Directions for this task.
Read the data below line by line and state how many lines hold "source". Nothing else belongs in the answer.

Stored items from a collection.
----------------

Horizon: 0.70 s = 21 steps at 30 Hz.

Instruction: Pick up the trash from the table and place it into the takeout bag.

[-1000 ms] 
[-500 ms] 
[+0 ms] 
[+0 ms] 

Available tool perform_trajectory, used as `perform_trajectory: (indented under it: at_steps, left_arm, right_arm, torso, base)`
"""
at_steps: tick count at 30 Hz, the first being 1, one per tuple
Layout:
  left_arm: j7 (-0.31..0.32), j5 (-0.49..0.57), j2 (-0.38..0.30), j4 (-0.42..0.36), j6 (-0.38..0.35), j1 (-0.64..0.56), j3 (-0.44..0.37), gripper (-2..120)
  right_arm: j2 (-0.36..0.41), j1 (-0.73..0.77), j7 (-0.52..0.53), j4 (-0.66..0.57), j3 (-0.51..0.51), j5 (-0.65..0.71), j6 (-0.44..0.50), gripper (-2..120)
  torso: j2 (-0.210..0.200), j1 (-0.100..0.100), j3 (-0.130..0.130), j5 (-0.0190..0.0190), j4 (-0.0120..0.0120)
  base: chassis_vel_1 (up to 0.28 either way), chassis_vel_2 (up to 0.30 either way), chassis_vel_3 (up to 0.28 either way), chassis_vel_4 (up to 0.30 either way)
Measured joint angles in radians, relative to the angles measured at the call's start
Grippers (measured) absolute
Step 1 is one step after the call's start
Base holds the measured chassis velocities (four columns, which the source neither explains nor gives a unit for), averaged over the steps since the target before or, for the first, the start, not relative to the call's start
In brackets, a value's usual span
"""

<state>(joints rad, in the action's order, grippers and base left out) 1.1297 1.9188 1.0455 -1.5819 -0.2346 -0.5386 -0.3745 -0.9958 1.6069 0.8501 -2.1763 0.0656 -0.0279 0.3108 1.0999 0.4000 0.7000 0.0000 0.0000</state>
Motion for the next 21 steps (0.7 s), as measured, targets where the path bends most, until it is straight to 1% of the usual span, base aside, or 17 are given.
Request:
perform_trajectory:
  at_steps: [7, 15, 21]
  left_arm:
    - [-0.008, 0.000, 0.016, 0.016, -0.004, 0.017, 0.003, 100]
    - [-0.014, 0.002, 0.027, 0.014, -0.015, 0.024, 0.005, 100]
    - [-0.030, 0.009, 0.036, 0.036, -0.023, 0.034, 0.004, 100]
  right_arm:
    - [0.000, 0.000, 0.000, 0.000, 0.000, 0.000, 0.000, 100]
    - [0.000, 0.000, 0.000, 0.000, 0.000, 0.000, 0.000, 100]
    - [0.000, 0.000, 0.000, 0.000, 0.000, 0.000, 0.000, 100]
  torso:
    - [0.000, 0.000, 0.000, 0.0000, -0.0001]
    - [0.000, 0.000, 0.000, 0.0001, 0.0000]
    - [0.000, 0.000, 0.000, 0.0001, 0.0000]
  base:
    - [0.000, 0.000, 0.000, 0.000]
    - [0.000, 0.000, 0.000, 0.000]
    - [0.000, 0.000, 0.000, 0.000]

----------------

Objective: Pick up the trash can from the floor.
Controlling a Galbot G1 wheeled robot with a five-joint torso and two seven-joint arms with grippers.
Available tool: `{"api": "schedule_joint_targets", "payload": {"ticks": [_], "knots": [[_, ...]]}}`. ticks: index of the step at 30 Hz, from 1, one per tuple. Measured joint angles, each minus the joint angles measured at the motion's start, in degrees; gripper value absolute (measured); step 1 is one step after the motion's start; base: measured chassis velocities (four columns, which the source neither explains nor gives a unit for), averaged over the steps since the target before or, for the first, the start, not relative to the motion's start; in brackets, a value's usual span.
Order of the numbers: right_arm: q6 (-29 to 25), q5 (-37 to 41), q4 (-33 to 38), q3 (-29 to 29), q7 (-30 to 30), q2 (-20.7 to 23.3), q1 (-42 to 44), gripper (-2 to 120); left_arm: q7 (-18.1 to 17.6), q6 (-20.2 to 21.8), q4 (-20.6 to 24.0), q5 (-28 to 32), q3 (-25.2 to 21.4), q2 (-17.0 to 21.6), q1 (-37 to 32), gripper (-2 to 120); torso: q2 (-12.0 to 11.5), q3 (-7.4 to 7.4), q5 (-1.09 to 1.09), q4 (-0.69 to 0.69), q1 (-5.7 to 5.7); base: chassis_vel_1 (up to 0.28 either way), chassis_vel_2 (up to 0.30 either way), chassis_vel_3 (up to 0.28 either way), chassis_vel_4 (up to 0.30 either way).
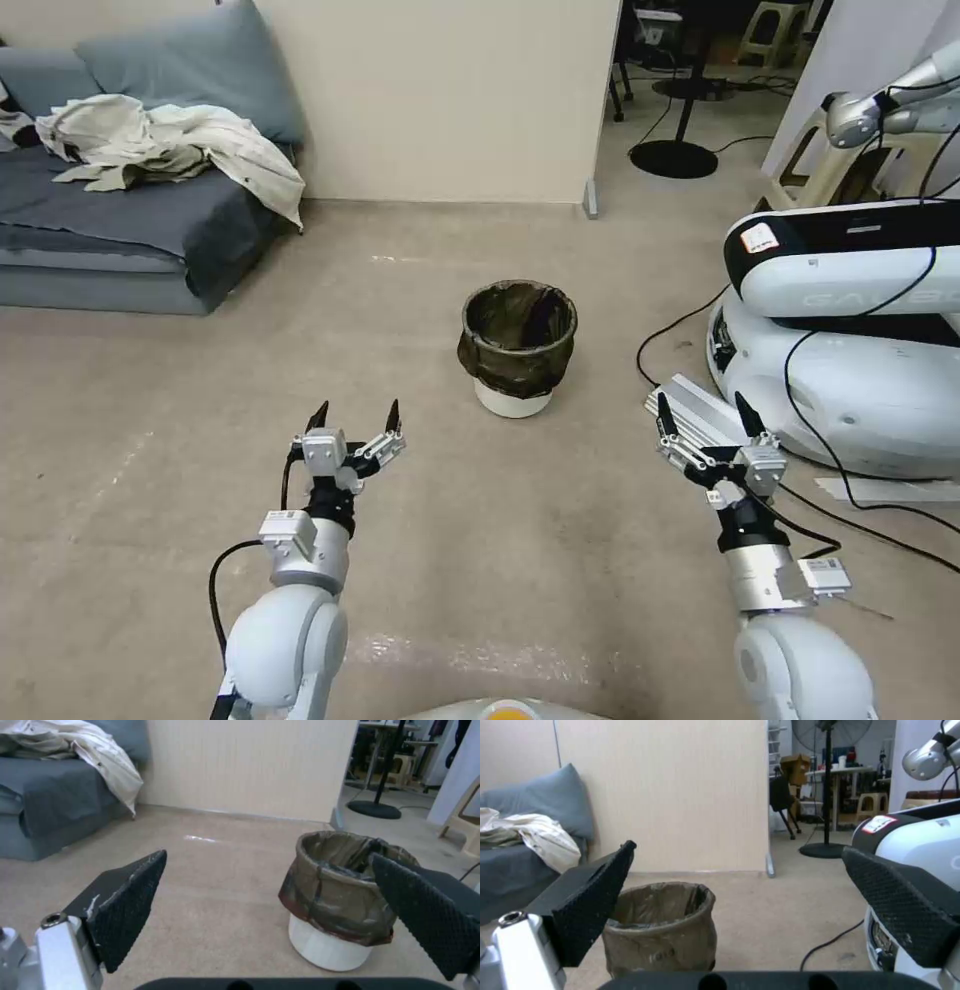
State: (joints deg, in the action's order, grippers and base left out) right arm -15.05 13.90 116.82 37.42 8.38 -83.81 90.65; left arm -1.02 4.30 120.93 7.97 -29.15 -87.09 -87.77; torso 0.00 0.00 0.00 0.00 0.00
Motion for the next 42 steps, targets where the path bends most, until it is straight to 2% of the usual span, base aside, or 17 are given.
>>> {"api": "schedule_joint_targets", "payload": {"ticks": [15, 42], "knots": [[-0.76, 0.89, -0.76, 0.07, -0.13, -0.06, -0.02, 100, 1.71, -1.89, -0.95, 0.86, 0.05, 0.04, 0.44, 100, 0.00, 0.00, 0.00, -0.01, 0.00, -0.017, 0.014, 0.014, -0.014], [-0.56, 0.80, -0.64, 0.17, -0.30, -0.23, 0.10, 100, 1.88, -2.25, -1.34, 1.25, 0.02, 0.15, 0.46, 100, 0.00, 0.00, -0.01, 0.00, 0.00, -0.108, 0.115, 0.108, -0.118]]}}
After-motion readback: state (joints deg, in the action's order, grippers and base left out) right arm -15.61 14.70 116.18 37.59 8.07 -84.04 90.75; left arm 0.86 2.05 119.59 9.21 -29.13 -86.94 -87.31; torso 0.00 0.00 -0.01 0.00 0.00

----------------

Response to the exercise.
2